Vivre jusqu’à 120 ans est désormais considéré comme un objectif réalisable. Alors que le débat public se concentre sur la durée de vie, des recherches plus approfondies posent une question différente : comment vieillissons-nous ? Voici ce qui a été découvert sur les personnes âgées qui maintiennent des fonctions physiques et cognitives nettement supérieures à la moyenne.

Les suppléments, la génétique, l’intelligence artificielle et la biotechnologie alimentent l’idée selon laquelle la longévité extrême peut devenir un objectif concret. Même les dirigeants politiques et les puissances mondiales ont évoqué, ces dernières années, la possibilité de vivre jusqu’à 120 ou 150 ans, transformant la longue vie en un nouveau symbole de réussite.
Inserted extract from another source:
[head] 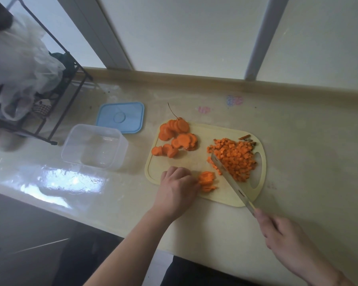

Mais alors que le débat public se concentre sur la durée de vie, des recherches plus solides posent une question différente : comment vieillissons-nous ? C’est sur cette question que se concentre l’analyse du Washington Post, qui raconte l’histoire des soi-disant « super agers ».
Qui sont les « montagnards » modernes ? Personnes très âgées, souvent de plus de 80 ans, qui maintiennent des fonctions physiques et cognitives nettement supérieures à la moyenne. Pas de modèles inaccessibles, mais des études de cas utiles pour identifier des règles réalistes étayées par des preuves scientifiques.




















































Régime

La première règle est la nutrition. Les super-âges ne suivent pas de régimes miracles, mais un schéma simple et cohérent dans le temps : aliments peu transformés, prédominance d’aliments végétaux, graisses de bonne qualité. Marion Nestlé, 89 ans, experte en nutrition citée par le Washington Post, résume le principe de manière essentielle : manger de la « vraie nourriture ». La vie de Maria Branyas Morera, qui a vécu jusqu’à l’âge de 117 ans, confirme cette approche : régime méditerranéen, yaourt nature, poisson, fruits, légumes et huile d’olive. Des études scientifiques associent ce modèle à un risque cardiovasculaire et métabolique plus faible, deux points cruciaux du vieillissement.

Bougez toujours

La deuxième règle est de toujours bouger. L’activité physique apparaît comme l’un des facteurs les plus solidement liés au vieillissement en bonne santé. Emma Maria Mazzenga, 92 ans, continue de s’entraîner à la course à pied ; Jeannie Rice, 77 ans, court des dizaines de kilomètres par semaine avec une capacité aérobie surprenante. Il ne s’agit pas de performances extrêmes, mais de continuité. La recherche montre que les exercices d’aérobie et de musculation réduisent la perte musculaire, améliorent l’équilibre et soutiennent la santé cérébrale, même lorsqu’ils sont commencés à un âge plus avancé.

Relations sociales

La troisième règle concerne les relations sociales. Tous les super age mentionnés entretiennent une vie sociale active. Ce n’est pas un détail : l’isolement est désormais reconnu comme un facteur de risque de déclin cognitif, de dépression et de mortalité. Au contraire, rester en contact avec ses amis, sa famille et sa communauté stimule des fonctions cognitives complexes et favorise le bien-être émotionnel, tout en contribuant indirectement à la santé physique.

Résilience

La quatrième règle est la résilience. Bien vieillir ne signifie pas éviter les maladies ou les difficultés, mais savoir réagir. Les histoires racontées par le Washington Post montrent des personnes qui, après des problèmes de santé ou des événements traumatisants, ont retrouvé leur bien-être grâce à un sommeil adéquat, un soutien social et le maintien d’habitudes saines. Des études longitudinales indiquent que même après 60 ans, il est possible d’améliorer considérablement la qualité de vie.

L’attitude mentale

Enfin, l’attitude mentale compte. Si Liberman, 101 ans, attribue une partie de sa longévité à un optimisme pragmatique : il ne nie pas les problèmes, mais les considère comme transitoires. La psychologie positive reconnaît cette approche comme un facteur capable de moduler le stress et de renforcer la santé mentale.